Tuesday, May 27, 2008

"I'll Put the Kettle On"

I walked into the grand opening day of the cancer resource and support center and was greeted with a smile and those famous words, "I'll put the kettle on." Those words remind me of 4 years now in Caithness where a cuppa is essential for any visit of more than a few minutes. Oddly, it also reminds me of the cowboy movies I watched as a young girl in the balcony of the movie theatre on Saturday mornings. The expectant father was always sent to boil water. Did you ever see anyone use the water they boiled? I'm sure it was for a nice cuppa after the baby got there and the work was done.

In this case, I was having a cuppa to finish off a job where I had been actively on the sidelines, much like the expectant father. It was not my Serious Health Concern, so I won't mention that here. Suffice it to say that it was big and scary and my job was to wrangle an incomprehensible medical system into compliance and help the person whose Serious Health Concern it was get through it by appearing to be confident and in control whether I felt like that or not. In fact, the less I felt like it, the more I had to appear otherwise.

Last summer was lost to appointments and tests and treatments and eventual good news, but since then I had been getting back to normal, except I wasn't quite sure how to find normal again. Although I was not alone then or now and I am grateful to all the family and friends who supported me, I had pushed some of my concerns out of the way as best I could. So well that I could not get them out again even though summer was here again.

I discovered that I had pushed them so far down that I noticed they were still there only by the space they took up where something else should be--the point where a real laugh starts and that part of vision that governs whimsy. I was laughing, and whimsy was back in my life, but I noticed a hesitation, a cautiousness in both.

I was not sure when I walked into the center why I was there, but I was confident the reason would come out somehow. I chatted with people who knew what it was all about, which was somehow easier than talking with friends, even loving knowledgeable friends and family.

Over a cuppa and a home baked chocolate sponge, I loosened the last of the knots with which I had bound up my own fears. It was safe to let them run around unfettered in a room full of women who have faced their own fears. Next week I'll be back. I may need to talk some more or maybe I'll need to do some listening to someone who is still trying to find a place to put her own concerns. Either way, I'll have a cuppa and take my knitting.

4 Comments:

At 10:32 PM, Anonymous ampiggy said...

This is touching. You helped yourself and, I'm sure, the others. Many's the time I've entered a place or a conversation without knowing consciously why, but as it progressed, the reason became evident.

 
At 5:04 AM, Blogger TerriRainer said...

If I was closer, I'd bring my fly-swatter and entertain you with my cow hearding abilities.

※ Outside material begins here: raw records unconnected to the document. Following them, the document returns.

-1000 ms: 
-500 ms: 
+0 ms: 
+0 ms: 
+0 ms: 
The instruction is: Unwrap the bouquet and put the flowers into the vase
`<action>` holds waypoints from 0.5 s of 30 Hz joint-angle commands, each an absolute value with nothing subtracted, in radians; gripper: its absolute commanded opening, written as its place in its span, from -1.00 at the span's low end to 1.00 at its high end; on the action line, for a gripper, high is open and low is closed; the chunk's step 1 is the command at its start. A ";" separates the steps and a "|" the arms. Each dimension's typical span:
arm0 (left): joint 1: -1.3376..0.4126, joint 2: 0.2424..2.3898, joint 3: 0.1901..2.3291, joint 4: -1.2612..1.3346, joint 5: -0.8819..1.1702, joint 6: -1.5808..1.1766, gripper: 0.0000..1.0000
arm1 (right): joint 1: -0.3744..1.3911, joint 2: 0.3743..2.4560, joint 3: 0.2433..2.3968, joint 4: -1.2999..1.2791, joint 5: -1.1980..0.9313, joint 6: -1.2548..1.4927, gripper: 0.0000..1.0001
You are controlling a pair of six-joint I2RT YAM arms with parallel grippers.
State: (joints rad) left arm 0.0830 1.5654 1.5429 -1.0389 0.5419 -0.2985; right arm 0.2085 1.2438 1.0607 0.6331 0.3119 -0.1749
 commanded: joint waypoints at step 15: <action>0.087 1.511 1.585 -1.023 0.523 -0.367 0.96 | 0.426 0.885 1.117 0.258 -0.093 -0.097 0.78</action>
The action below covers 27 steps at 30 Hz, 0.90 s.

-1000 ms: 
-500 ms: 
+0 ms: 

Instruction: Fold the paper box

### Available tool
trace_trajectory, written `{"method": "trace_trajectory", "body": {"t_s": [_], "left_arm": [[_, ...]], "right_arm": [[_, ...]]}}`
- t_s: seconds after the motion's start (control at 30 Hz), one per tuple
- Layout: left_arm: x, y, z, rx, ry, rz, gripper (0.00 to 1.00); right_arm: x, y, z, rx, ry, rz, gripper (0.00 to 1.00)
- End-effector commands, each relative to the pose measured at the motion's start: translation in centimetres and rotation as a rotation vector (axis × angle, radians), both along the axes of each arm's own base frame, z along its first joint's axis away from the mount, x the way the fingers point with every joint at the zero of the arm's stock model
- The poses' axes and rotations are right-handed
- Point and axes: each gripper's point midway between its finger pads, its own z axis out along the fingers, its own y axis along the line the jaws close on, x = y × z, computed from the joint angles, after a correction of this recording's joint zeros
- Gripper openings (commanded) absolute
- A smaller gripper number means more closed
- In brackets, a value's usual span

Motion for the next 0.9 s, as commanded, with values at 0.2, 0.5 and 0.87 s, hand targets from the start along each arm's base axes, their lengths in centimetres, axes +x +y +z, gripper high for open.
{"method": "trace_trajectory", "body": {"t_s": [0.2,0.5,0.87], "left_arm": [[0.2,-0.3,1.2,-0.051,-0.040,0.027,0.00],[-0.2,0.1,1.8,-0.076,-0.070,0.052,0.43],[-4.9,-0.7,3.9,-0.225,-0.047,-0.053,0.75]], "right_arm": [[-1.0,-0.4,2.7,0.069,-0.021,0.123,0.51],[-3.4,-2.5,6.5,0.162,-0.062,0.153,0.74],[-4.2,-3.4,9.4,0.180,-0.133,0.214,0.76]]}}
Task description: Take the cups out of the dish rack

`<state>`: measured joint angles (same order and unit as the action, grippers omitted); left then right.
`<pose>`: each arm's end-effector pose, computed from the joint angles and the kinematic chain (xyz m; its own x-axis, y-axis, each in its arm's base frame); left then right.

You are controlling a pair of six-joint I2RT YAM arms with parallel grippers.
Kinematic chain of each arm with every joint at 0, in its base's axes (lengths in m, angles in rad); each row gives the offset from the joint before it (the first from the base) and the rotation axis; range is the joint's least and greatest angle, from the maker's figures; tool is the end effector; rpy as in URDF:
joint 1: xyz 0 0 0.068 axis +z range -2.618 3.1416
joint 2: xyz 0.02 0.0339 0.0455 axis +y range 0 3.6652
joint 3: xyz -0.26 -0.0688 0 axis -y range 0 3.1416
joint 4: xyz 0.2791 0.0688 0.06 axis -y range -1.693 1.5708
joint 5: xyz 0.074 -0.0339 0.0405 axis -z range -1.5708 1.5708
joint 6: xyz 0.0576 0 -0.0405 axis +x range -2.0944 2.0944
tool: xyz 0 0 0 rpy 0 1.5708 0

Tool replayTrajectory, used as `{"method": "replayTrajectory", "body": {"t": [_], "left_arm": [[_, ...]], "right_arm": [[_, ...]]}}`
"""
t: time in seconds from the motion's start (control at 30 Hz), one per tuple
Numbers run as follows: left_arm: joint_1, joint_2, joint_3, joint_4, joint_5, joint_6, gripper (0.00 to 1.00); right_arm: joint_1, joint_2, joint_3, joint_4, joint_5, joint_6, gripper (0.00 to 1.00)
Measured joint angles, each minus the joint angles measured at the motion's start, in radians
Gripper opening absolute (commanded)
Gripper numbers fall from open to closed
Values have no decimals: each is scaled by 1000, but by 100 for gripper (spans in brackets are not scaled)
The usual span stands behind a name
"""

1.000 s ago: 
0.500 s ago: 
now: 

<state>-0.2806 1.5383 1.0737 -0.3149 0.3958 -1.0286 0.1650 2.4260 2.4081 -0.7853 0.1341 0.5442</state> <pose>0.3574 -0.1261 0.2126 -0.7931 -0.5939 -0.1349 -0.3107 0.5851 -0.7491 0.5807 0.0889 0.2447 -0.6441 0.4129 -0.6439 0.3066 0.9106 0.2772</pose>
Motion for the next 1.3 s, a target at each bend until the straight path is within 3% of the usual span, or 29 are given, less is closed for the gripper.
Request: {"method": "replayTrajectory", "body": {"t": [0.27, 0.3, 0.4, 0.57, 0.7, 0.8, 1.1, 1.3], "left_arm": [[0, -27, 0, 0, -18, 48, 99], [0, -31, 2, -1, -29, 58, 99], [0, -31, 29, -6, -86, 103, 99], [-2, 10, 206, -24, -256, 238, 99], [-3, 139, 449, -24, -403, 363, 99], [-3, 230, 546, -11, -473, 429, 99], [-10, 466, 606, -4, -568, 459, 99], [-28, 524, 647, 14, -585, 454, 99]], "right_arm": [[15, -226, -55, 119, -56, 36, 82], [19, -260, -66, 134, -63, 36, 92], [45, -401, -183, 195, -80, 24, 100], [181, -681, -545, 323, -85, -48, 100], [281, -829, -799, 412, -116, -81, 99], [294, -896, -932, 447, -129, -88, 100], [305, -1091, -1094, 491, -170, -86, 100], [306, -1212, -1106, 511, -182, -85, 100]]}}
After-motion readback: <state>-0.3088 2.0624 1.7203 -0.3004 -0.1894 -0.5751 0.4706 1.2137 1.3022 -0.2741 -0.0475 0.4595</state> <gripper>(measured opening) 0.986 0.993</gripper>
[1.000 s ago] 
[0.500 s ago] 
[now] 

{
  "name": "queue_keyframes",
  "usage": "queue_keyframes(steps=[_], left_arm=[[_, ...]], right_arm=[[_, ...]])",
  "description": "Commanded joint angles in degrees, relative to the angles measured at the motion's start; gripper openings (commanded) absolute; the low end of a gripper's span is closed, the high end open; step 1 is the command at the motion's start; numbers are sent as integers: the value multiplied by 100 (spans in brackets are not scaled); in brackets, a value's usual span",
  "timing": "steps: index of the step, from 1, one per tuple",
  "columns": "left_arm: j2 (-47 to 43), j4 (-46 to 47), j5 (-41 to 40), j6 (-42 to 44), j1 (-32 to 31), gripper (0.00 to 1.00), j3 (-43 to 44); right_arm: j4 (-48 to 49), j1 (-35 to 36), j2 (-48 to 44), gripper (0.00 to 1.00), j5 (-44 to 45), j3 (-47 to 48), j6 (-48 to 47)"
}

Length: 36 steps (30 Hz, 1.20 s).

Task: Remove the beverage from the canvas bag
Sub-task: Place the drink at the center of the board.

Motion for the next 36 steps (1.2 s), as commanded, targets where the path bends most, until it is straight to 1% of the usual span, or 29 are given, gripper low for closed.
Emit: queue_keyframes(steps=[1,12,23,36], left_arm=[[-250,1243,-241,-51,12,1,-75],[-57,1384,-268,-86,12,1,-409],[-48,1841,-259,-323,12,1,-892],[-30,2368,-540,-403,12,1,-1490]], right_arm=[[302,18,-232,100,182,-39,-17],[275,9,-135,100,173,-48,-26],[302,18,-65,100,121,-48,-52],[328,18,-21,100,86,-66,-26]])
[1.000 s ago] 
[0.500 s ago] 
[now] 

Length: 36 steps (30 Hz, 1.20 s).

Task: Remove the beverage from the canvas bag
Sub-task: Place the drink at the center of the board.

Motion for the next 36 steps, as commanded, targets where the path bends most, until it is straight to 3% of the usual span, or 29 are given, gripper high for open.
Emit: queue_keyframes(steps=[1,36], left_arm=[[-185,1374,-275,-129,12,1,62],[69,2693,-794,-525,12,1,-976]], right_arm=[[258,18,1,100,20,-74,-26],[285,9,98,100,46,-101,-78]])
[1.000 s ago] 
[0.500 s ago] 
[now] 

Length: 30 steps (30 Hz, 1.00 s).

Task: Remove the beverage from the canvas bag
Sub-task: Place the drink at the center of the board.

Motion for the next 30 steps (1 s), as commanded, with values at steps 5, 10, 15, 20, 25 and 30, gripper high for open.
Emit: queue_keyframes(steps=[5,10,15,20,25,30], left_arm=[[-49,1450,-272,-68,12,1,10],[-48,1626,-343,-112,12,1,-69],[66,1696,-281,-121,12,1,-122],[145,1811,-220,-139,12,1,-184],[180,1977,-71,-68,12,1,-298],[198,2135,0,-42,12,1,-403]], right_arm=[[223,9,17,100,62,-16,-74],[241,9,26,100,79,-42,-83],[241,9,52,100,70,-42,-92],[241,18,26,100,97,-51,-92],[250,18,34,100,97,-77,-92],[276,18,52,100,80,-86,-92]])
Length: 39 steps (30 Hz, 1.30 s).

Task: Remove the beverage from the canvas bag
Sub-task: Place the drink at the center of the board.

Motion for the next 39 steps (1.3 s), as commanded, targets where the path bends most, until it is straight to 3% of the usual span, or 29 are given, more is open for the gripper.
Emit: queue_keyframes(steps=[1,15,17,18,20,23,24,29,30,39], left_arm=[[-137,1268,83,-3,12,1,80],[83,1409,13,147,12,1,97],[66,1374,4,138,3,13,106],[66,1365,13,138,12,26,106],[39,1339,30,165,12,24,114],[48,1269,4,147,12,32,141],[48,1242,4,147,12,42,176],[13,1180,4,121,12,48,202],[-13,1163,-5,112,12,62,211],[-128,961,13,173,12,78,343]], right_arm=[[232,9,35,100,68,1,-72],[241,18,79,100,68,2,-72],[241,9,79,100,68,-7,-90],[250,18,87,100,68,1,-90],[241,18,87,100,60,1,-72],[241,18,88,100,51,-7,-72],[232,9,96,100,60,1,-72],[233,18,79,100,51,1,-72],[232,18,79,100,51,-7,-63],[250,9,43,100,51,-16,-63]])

I find that if you can still laugh through your trials, then they seem lighter afterwards.

:) Terri

 
At 7:54 PM, Blogger Hayden said...

beautifully said, and great to be excavating the past. It's easy in the rush of things to just keep going, but that not-quite-rightness doesn't go away on it's own. It needs space, empathy, and the patience to wait for it's emergence. I know it all too well.

 
At 9:16 PM, Blogger landgirl said...

Thanks all. I am sorry to be slow in responding. Things have been busy here.

Yes, followiong your intuition and making space for things is very important.
Terri, I would love to see you with your fly swatter in action. If my photos come out, tomorrow I'll share with you some images of Castle Sinclair-Girnigoe. It waas a cloudy day so I may be out of luck. We'll just see what develops--literally.